Primitive EMG signal is a weak neural signal, which can characterize the movement of limbs to a certain extent [17]. In the process of limb movement, it is a non-stationary signal in shape and doped with a variety of noise (white noise, baseline offset, and power frequency interference) [17]. According to the characteristics of EMG signal and noise, Butterworth band-pass filter is used in this article to filter signals other than 20–500 Hz, and the passband cut-off frequency is set to 500 Hz and the stopband cut-off frequency is set to 600 Hz; Butterworth notch filter is used to filter 50 Hz frequency to eliminate power frequency interference, and the signal is passed through high pass filter (cut-off frequency 51 Hz) and low-pass filter (cut-off frequency 49 Hz), respectively.
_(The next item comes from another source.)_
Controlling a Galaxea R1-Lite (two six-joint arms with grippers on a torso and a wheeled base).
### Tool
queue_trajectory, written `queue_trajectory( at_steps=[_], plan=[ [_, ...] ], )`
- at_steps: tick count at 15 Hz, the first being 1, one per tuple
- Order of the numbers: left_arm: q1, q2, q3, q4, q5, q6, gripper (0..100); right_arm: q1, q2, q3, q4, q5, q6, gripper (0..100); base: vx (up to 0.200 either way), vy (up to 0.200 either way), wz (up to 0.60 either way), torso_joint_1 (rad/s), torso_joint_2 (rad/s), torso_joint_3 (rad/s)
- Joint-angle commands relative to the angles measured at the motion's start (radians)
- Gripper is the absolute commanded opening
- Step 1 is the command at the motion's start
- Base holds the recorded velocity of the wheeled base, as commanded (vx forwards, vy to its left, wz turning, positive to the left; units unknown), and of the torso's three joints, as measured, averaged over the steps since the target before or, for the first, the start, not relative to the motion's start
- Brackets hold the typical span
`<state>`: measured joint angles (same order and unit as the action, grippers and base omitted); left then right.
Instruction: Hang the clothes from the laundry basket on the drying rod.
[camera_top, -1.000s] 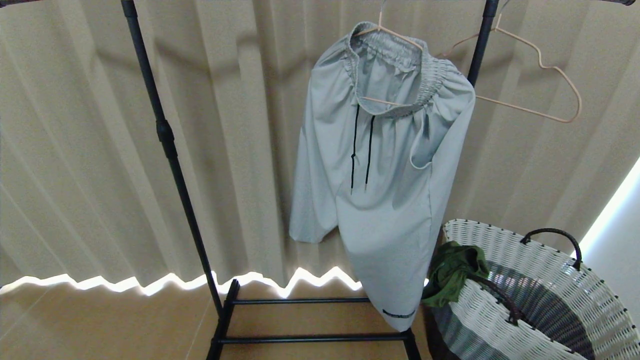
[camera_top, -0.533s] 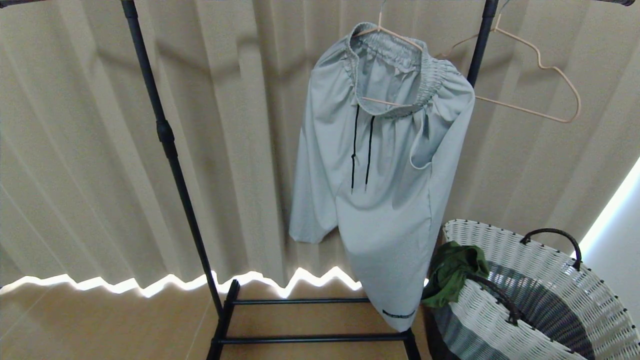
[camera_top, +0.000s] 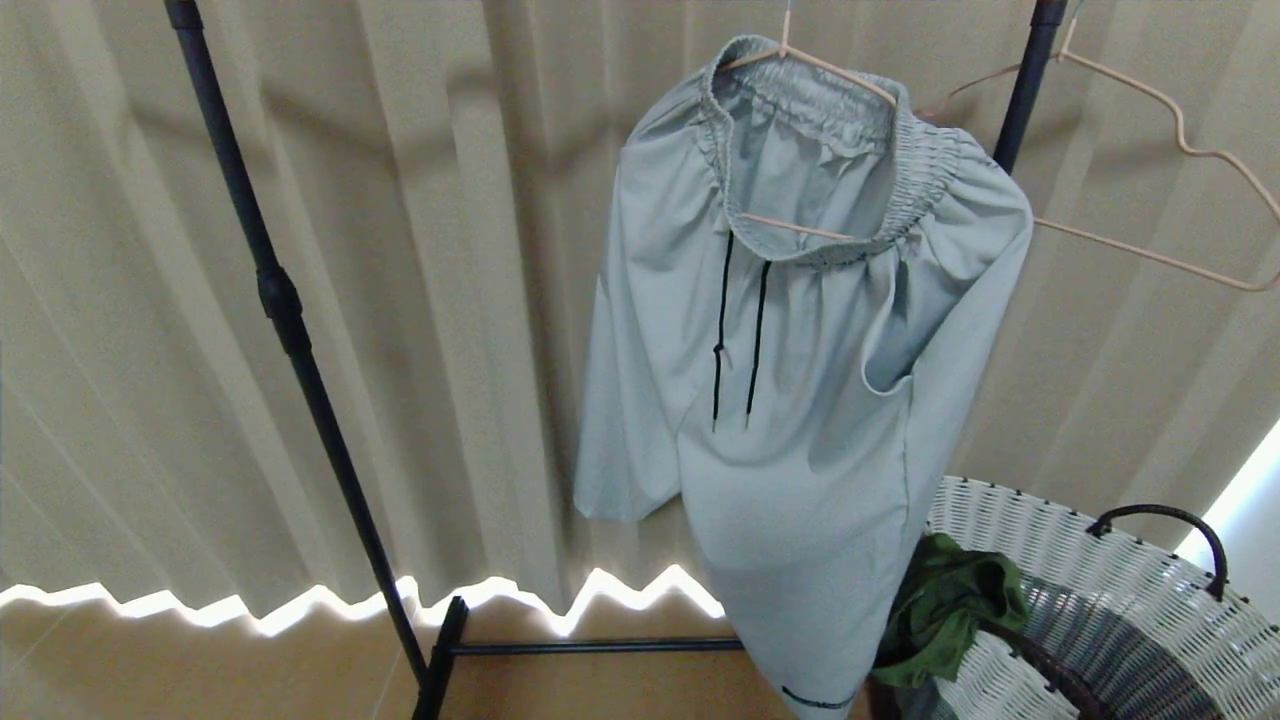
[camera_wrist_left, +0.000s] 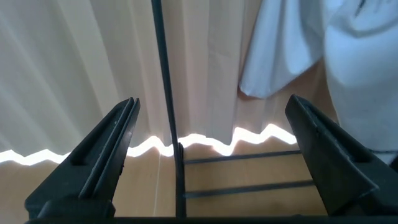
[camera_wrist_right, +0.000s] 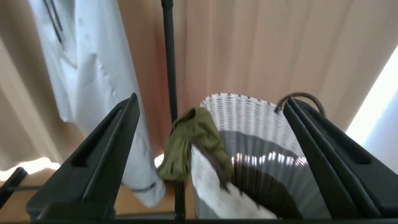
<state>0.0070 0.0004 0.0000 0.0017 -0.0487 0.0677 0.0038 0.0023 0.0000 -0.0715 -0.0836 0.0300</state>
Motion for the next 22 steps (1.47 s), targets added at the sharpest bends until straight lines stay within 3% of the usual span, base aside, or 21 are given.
queue_trajectory(
  at_steps=[1,5,9,10,12,13,14,17,19,22],
  plan=[
    [0.001,0.0,0.0,0.0,0.0,0.0,100,0.001,0.001,0.0,0.002,-0.001,-0.001,100,0.2,0.0,0.0,0.007,0.0,0.002],
    [0.001,0.0,0.0,0.0,0.0,0.001,100,0.001,-0.001,0.0,0.004,0.001,0.002,100,0.15,0.0,0.0,0.002,0.0,0.001],
    [0.001,0.0,0.0,0.0,-0.002,0.017,100,0.004,0.047,-0.025,0.121,-0.004,0.002,100,0.0,0.0,0.0,0.0,0.0,0.0],
    [0.001,0.0,-0.002,0.0,-0.02,0.012,100,0.076,0.243,-0.106,0.231,0.008,-0.035,100,0.0,0.0,0.0,0.0,0.0,0.0],
    [0.001,0.0,-0.002,0.0,-0.022,0.015,100,0.173,0.541,-0.183,0.205,0.004,-0.033,100,0.0,0.0,0.0,0.0,0.0,0.0],
    [0.001,0.0,-0.002,0.0,-0.022,0.015,100,0.174,0.604,-0.201,0.191,0.004,-0.035,100,0.0,0.0,0.0,0.0,0.0,0.0],
    [0.001,0.0,-0.002,0.0,-0.02,0.017,100,0.177,0.775,-0.247,0.142,0.004,-0.056,100,0.0,0.0,0.0,0.0,0.0,0.0],
    [0.001,0.0,-0.002,0.0,-0.02,0.017,100,0.12,1.053,-0.327,0.094,0.004,-0.107,100,0.0,0.0,0.0,0.0,0.0,0.0],
    [0.001,0.0,-0.002,0.0,-0.02,0.017,100,0.036,1.202,-0.344,0.061,0.007,-0.191,100,0.0,0.0,0.0,0.0,0.0,0.0],
    [0.001,0.0,-0.002,0.0,-0.02,0.015,100,-0.038,1.386,-0.311,-0.119,0.012,-0.243,100,0.0,0.0,0.0,0.0,0.0,0.0]
  ],
)
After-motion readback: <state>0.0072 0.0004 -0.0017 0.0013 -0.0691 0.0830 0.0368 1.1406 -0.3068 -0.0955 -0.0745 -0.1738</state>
Then, the elliptical filter is used to improve the baseline drift of the signal. The window length of the elliptical filter is 100 ms, the attenuation coefficient beta set as 100, and the passband ripple devel set as 0.005. The filtering results are shown in Figure 2 below. The black curve above is the original EMG signal collected by experiment, and the red curve is the filtered signal of the following. It clarifies that the filtering algorithm retains the characteristics of the signal and removes most noise.

2.3. Feature Extraction for Weak Classification—Muscle Neural Activation

The neural dynamic model of EMG signal is defined as the nerve convulsion generated by action potential. There are many criteria for evaluating nerve activity (iEMG, RMS, VAR, et al.) [18]. The sliding standard deviation is used to evaluate nerve activity in this article. Setting the length of the collected original EMG signal sequence as n and the length of the time window as N ($N<\frac{n}{2}$). The window is slid backward after calculating the standard deviation of the signal in a long time (the method is shown in Formulas (1) and (2)). The neural activation sequence of the original EMG signal will be obtained after successive calculation.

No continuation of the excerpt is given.